It can be hard to know what to say to someone going through in vitro fertilization (IVF). You love them and want to support them, I know. But sometimes, our well-intentioned remarks end up doing more damage than good, and before we know it, we’ve said yet one more unwanted or insensitive comment to a person who is already struggling a lot.
We never know what people are going through, and as someone who went through IVF, I experienced my fair share of insensitive comments. These comments were never coming from a bad place, but I wish they would have been avoided.
Here are five things not to say to people going through IVF (and what to say instead):
1. “Don’t stress; I’m sure IVF will work.”
Never in the history of comments like “don’t stress” have they made someone…not stress. While IVF does have positive success rates, very often, it can take quite a few cycles to conceive, and telling someone not to stress can be insensitive.
IVF requires self-administering medications, a strict schedule and a considerable monetary investment.

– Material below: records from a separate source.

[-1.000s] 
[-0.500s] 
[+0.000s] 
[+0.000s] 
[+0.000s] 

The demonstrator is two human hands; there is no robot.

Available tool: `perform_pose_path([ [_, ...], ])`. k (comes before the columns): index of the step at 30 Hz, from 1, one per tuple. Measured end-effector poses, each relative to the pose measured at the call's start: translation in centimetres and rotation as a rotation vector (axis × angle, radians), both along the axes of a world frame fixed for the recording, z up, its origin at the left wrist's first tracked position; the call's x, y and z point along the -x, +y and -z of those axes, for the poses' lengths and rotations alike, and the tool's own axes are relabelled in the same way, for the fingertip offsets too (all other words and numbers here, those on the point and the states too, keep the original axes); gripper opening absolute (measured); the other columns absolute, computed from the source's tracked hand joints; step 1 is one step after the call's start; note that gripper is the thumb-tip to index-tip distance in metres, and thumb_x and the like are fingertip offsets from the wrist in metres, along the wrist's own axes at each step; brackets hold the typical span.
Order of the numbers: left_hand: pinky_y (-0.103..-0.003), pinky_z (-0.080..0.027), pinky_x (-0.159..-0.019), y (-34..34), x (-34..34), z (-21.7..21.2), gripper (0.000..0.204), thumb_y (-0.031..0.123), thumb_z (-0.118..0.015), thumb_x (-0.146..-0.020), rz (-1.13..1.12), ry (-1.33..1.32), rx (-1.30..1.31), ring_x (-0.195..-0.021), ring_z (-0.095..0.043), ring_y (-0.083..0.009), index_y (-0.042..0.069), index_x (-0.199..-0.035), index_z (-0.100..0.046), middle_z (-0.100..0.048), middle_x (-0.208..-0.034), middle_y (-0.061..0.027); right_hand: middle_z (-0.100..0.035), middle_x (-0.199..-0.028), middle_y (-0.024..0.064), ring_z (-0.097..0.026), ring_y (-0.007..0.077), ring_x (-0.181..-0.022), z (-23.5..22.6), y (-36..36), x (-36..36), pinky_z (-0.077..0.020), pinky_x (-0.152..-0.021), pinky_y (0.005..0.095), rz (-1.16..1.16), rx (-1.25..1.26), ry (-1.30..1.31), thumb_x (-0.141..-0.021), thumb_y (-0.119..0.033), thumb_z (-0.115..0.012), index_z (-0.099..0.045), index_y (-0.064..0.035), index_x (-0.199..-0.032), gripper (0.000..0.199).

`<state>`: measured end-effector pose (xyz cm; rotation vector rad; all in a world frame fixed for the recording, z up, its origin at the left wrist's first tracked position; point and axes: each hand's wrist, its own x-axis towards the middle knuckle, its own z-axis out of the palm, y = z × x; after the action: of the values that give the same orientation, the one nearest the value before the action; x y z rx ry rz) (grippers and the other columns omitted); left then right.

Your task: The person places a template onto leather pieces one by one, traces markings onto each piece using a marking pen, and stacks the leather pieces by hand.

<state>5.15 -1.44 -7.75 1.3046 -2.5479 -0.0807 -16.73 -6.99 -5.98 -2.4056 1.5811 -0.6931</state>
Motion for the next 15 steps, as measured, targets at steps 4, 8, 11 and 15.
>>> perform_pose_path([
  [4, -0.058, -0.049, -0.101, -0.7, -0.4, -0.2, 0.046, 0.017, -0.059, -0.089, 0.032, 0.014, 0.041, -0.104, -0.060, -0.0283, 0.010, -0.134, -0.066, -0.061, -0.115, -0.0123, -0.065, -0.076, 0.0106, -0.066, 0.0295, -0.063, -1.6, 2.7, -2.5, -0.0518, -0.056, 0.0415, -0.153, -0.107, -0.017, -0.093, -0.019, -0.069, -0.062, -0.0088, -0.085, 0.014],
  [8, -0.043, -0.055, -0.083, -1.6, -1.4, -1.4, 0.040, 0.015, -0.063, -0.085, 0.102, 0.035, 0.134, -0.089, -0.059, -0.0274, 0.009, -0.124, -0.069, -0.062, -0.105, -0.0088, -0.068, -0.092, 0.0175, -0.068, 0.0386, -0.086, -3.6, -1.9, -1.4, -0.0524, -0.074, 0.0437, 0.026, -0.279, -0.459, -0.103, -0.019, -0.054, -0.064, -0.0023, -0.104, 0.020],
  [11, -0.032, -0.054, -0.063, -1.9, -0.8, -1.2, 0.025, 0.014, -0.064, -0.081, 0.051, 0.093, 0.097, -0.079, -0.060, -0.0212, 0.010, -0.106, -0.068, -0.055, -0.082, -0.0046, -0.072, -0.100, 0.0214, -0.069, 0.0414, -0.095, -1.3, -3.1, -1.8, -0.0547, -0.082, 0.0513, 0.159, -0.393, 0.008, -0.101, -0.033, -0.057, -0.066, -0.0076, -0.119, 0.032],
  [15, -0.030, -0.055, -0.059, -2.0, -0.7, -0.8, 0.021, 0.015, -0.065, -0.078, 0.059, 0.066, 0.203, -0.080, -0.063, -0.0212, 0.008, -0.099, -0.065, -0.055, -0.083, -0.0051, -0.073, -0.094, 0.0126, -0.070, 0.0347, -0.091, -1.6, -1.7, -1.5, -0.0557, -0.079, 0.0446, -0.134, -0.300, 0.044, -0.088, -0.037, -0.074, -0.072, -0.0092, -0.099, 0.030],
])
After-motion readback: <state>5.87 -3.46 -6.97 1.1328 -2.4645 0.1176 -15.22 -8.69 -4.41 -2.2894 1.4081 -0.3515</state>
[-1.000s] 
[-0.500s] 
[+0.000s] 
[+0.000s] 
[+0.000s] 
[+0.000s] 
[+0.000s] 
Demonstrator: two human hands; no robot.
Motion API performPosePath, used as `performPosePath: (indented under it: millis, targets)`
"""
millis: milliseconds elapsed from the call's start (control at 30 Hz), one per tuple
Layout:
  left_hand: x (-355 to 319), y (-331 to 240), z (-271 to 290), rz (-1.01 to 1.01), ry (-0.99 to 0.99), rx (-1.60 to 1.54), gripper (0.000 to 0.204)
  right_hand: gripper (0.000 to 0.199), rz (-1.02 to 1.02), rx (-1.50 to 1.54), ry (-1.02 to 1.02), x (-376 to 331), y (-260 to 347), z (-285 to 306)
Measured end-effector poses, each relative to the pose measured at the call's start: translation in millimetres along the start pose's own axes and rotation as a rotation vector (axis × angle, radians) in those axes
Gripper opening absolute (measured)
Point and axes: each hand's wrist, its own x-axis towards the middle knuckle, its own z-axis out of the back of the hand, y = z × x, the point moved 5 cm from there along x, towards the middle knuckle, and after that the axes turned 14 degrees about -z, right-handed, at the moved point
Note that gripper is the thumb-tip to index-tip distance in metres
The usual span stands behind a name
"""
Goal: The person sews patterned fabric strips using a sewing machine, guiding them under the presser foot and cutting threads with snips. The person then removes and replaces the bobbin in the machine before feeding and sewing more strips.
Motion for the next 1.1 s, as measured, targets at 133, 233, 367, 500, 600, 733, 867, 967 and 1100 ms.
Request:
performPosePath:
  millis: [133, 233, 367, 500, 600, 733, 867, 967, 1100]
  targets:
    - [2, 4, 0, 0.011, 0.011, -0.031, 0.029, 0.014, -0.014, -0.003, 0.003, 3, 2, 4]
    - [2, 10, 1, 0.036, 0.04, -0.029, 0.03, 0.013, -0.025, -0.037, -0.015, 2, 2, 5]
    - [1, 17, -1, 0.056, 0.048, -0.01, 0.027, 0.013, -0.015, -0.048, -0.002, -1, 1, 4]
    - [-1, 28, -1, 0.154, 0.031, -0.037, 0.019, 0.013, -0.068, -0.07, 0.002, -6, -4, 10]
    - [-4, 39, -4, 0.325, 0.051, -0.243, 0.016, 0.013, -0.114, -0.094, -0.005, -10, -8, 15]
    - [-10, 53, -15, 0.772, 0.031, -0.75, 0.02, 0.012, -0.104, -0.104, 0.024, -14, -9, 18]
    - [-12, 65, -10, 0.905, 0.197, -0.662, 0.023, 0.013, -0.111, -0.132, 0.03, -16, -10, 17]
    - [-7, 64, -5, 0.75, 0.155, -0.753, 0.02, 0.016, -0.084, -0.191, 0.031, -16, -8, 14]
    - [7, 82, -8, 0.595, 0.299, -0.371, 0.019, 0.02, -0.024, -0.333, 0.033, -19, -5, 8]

It’s unrealistic to encourage someone not to worry about something so substantial.
Try this instead: “I know IVF can be stressful. Do you want to talk about it with me?”
2. “You can always just adopt.”
This is something I heard a lot when we were going through treatment. I know the motivation of those saying it was to give me comfort that there were other paths if IVF didn’t work. But it ended up making it seem like all paths to parenthood were easy and could be interchanged without emotional or logistical consideration. Additionally, it diminishes the experience of parents who choose to adopt—adoption isn’t a backup plan. It is a monumental and intentional decision that very often has nothing to do with IVF.
Try this instead: Most often, I just wanted a friendly ear acknowledging what I was going through and compassion that the unknown outcome of my family must be hard. Although there are multiple ways of creating a family, acknowledging the person’s emotions and listening to them should take place before offering other options.
3. “My friend’s cousin’s sister stopped trying to get pregnant and got pregnant right away. I’m sure you will too!”
Comparison is the thief of joy, even when it is well-intentioned. At the time that I started IVF, I had already struggled through three miscarriages, and I deeply distrusted my body to do anything “right.” I was not in a mental state to hear about other’s “successes.” Mostly I just wanted people to ask me how I was and be given a chance to talk about this huge new experience that was occupying so much of my life at the moment.
Try this instead: “I’ve heard IVF is complicated. Can you tell me a little about the process?”
4. “Enjoy the parentless life while you can!” or “You can take my kids!”
It might seem like a casual joke, but when someone aspires for children, minimizing their desire to be parents might make them feel uncomfortable. I always loved hearing about my friends’ children (challenges and all!), even when we were in the throes of infertility.
Try this instead: If you want to share about your family, do it in a straightforward way without trying to belittle your experience for the benefit of those struggling.
5. “When are you going to have a baby, already?”
Please don’t ask questions about people’s family planning in a group setting, or at all. Many people choose to keep fertility treatment a secret, so you won’t necessarily know if someone is going through IVF or not, and that’s okay. Deciding to grow your family, no matter the path, is a deeply personal decision and many people are not comfortable talking about it until they are well along a particular path.
Try this instead: Why not ask about other parts of their life? “How’s your business/career going?” “Have you taken on any new hobbies or routines during the pandemic?” “Read/listened to/watched anything interesting?” (This is my favorite question in general because I am always on the lookout for new murder mystery podcasts, romance novel recommendations and subtitled Netflix cult favorites.)
I kept our fertility struggles a secret from most people in our life, so I wouldn’t have felt comfortable talking about it in a large gathering of extended family members. But that didn’t mean I didn’t want to talk about it all. For me, these kinds of conversations were best suited in a one-on-one setting with family and friends that I had more intimate relationships with, and I always appreciated them checking in on me and offering an ear.
I hope that these tips help you navigate conversations that might come up during the holidays. As a rule of thumb, if you aren’t sure what to say, it’s okay not to say anything at all. Sometimes the best support is just being there.